It only takes one little thing for me to change my mind about my entire look when going out for an evening. I only gave myself a minimal washing-up this morning when I got ready for work and skipped shaving. Like every other day lately I’ve been going to work in attire more akin to “business casual” than what I usually do for that job. In other words, I shower and shave before work and put on a “dressier” shirt than the usual metal band tees that I wear when doing such a physical job. Why? I’m up for promotion and I may have to speak to the district manager at any given moment.
I had no reason to believe that she would be at our store today. Besides that, I worked a shorter shift than usual so I had less of a chance to speak with her if she did go there. Even if I did, skipping shaving wouldn’t have been the end of the world. I was also sluggish this morning as I went to bed late last night. I doubt I would have made it to work on time if I bothered to take a full shower and shave.
I’m heading out as soon as I publish this blog post. I got invited to go to a benefit concert in Portsmouth tonight. I didn’t get dirty at work today so I figured I would clean up lightly again and shave in front of the bathroom mirror as opposed to shaving in the shower. The problem is that by doing so I didn’t get my skin soaked enough with warm water. Instead I just got it kind of damp. As a result I hacked my neck. I didn’t even bother shaving the top of my head this time. It’s not severe, though. Once it heals it won’t look too bad.
But now I’m too self-conscious to put that nice shirt back on. In my mind my whole look would be ruined by my razor burn. If one element of me doesn’t look “nice,” then the rest of me wouldn’t. Wearing a collar would only call attention to my neck. So now I’m switching to a metal band t-shirt when I go out.
Mind you, I’m only changing the shirt. I’m still wearing blue jeans so I’m not going formal.
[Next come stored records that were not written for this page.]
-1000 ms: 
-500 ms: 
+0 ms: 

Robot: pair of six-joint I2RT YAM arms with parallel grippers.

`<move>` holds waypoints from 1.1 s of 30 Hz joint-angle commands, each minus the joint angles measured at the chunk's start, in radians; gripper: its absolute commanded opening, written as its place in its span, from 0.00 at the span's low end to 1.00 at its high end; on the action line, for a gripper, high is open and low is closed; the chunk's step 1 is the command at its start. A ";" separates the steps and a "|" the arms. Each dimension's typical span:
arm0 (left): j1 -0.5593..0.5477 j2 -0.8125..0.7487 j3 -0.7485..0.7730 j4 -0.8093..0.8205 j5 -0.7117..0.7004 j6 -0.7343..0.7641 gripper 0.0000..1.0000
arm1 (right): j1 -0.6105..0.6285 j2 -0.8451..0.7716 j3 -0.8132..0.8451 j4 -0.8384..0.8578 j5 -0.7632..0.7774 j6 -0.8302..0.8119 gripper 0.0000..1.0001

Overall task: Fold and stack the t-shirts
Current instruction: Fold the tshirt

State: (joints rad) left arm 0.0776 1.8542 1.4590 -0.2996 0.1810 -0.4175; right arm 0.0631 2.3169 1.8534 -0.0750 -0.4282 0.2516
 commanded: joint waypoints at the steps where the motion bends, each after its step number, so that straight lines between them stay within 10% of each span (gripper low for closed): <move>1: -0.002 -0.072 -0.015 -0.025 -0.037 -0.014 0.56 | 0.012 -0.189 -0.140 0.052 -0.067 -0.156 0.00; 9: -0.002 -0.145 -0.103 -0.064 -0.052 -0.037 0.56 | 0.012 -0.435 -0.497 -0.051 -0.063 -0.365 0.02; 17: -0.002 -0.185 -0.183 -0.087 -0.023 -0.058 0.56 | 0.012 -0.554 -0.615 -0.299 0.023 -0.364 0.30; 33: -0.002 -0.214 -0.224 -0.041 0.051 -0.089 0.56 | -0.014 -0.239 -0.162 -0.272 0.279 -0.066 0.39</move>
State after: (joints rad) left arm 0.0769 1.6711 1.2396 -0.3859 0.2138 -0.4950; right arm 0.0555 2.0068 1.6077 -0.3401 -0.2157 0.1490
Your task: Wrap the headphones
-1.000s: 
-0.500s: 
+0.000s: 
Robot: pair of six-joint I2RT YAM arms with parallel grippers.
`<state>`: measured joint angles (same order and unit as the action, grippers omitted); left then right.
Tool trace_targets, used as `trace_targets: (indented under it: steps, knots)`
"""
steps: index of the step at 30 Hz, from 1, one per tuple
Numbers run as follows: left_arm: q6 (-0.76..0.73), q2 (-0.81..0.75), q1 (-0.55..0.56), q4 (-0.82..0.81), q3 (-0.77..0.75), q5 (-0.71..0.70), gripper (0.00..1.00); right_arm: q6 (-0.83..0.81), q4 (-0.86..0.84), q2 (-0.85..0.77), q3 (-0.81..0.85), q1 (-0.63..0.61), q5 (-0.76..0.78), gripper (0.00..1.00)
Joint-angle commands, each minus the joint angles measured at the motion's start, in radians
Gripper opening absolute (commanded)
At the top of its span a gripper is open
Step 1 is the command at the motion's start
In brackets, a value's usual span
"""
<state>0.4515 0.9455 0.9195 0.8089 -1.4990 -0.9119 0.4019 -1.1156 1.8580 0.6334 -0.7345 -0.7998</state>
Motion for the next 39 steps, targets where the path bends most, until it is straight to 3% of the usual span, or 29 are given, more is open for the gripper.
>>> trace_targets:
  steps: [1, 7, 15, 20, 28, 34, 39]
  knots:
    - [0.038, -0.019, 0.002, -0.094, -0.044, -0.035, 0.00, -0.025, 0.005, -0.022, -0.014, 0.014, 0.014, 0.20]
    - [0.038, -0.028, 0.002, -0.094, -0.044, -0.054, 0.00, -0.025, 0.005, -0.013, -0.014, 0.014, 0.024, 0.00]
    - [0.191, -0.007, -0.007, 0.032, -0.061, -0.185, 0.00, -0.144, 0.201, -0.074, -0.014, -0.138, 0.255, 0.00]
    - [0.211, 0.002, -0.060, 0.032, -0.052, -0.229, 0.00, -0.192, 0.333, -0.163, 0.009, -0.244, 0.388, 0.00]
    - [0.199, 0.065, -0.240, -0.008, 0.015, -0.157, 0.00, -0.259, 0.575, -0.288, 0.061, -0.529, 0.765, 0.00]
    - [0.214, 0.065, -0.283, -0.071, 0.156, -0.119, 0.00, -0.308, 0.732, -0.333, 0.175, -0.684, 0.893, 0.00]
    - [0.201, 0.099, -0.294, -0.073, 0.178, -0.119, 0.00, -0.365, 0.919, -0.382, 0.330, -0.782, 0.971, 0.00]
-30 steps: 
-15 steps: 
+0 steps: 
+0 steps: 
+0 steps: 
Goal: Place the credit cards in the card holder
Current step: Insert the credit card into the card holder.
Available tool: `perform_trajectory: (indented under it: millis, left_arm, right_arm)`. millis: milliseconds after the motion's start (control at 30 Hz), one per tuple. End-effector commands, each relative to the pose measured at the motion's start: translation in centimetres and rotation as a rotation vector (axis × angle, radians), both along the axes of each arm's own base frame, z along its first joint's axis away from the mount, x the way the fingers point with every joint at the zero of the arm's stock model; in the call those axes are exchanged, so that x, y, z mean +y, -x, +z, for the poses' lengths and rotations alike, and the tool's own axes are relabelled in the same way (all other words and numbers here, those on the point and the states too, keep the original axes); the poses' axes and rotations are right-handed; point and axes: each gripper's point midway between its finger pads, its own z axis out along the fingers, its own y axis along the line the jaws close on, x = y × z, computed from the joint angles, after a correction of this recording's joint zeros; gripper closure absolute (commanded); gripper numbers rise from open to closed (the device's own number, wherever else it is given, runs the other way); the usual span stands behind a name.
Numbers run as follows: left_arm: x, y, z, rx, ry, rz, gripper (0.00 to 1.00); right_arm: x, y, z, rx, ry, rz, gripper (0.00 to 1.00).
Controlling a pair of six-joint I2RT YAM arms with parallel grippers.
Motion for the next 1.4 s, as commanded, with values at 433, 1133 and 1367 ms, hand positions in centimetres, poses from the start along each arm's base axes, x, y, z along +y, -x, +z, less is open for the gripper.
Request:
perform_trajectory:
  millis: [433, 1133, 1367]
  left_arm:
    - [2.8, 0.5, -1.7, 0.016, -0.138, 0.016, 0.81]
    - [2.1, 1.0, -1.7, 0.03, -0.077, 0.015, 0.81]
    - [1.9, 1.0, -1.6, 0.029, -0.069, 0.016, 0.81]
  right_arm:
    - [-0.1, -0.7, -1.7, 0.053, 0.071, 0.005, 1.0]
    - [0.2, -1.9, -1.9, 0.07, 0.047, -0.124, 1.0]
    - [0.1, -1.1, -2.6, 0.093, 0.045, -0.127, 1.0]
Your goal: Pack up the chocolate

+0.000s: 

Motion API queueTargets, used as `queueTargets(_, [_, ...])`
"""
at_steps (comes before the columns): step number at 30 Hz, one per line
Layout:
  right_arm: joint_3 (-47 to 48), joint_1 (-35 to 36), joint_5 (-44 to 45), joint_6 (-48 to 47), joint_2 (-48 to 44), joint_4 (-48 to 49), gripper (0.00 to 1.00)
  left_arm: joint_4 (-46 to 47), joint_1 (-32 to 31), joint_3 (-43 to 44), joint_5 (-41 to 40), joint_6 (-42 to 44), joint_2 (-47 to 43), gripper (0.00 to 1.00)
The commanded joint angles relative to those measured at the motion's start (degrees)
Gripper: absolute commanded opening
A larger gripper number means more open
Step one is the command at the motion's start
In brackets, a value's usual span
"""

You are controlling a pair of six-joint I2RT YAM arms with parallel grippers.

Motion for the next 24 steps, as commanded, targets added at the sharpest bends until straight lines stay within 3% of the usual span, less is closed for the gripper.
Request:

I’m also not going anywhere that it matters. People are encouraged to go in costume to this show anyway (I’m not going that far). But I’ve grown accustomed in recent years to make at least some sort of effort to not go out on a Friday or Saturday night while “bumming it.”
What am I worried about—that the women won’t be interested? In my entire adult life I have not once tried to pick up a woman in a bar. Truth be told, I’m not really actively looking for a relationship right now. (I’m open to one but I’m not looking.) I’m also not trying to network professionally. So why do I care?
On a larger scale—do I really care in the first place?